┌─ RECORDED DATA
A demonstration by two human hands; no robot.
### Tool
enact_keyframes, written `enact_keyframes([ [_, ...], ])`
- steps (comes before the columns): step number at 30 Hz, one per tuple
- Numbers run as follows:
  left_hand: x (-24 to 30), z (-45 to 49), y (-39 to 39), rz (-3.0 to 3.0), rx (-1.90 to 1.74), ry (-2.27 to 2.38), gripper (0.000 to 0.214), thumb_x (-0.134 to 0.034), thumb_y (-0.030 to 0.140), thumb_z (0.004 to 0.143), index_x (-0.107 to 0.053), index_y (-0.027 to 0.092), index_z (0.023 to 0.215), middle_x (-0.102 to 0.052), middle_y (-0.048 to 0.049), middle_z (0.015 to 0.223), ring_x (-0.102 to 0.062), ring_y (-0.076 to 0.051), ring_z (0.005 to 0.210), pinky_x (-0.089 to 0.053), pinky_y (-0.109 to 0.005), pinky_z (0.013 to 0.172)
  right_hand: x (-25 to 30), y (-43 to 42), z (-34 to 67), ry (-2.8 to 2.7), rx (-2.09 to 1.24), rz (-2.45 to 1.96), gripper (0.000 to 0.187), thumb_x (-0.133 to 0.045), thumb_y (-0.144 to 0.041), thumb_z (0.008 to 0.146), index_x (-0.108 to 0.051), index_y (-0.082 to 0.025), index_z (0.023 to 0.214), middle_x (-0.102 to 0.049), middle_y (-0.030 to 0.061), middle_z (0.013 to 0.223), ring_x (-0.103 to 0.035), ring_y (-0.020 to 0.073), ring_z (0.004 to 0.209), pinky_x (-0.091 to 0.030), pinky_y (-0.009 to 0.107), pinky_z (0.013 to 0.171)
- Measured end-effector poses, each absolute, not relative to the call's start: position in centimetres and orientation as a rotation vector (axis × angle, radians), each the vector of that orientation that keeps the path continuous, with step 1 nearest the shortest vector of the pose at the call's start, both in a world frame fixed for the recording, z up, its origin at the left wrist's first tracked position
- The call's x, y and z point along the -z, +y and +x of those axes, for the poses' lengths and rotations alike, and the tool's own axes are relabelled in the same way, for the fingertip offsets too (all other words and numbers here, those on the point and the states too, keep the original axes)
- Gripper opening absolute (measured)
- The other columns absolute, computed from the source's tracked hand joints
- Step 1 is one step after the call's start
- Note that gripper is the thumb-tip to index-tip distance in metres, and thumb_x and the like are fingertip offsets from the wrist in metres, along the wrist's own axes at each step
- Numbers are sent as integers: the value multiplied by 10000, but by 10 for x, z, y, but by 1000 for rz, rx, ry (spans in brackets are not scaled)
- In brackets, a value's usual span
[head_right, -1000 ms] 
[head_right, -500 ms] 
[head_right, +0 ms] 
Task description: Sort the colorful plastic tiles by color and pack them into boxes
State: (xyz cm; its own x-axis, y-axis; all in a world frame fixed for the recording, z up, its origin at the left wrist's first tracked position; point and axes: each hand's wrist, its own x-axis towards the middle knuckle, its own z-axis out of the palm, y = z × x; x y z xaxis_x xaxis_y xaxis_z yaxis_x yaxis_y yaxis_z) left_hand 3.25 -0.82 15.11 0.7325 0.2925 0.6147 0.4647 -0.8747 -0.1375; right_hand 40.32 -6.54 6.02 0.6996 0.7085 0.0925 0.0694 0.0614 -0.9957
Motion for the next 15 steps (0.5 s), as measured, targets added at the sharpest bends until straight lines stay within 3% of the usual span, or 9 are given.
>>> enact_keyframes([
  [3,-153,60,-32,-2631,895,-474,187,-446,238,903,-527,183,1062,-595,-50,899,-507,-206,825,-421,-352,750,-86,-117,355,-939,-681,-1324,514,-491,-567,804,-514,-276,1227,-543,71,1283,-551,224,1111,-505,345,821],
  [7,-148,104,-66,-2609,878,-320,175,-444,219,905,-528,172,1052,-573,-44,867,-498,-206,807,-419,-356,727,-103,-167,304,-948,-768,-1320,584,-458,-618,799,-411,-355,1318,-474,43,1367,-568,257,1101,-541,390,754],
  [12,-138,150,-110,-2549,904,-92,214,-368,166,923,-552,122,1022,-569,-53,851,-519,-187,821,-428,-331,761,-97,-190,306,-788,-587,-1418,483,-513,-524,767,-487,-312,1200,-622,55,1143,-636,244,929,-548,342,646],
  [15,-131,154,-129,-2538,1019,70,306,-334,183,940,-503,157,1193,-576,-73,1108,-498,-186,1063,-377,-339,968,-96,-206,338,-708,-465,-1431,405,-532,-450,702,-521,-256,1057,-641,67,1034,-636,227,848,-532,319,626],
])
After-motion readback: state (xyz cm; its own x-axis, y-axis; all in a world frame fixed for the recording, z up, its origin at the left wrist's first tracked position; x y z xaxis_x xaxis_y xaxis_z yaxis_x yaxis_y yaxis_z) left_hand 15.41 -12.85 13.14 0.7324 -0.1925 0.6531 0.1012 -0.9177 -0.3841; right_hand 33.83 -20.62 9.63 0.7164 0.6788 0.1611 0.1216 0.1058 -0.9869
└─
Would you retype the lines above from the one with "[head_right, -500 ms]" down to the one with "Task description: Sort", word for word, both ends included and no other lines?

**WRITTEN RESPONSE:**
[head_right, -500 ms] 
[head_right, +0 ms] 
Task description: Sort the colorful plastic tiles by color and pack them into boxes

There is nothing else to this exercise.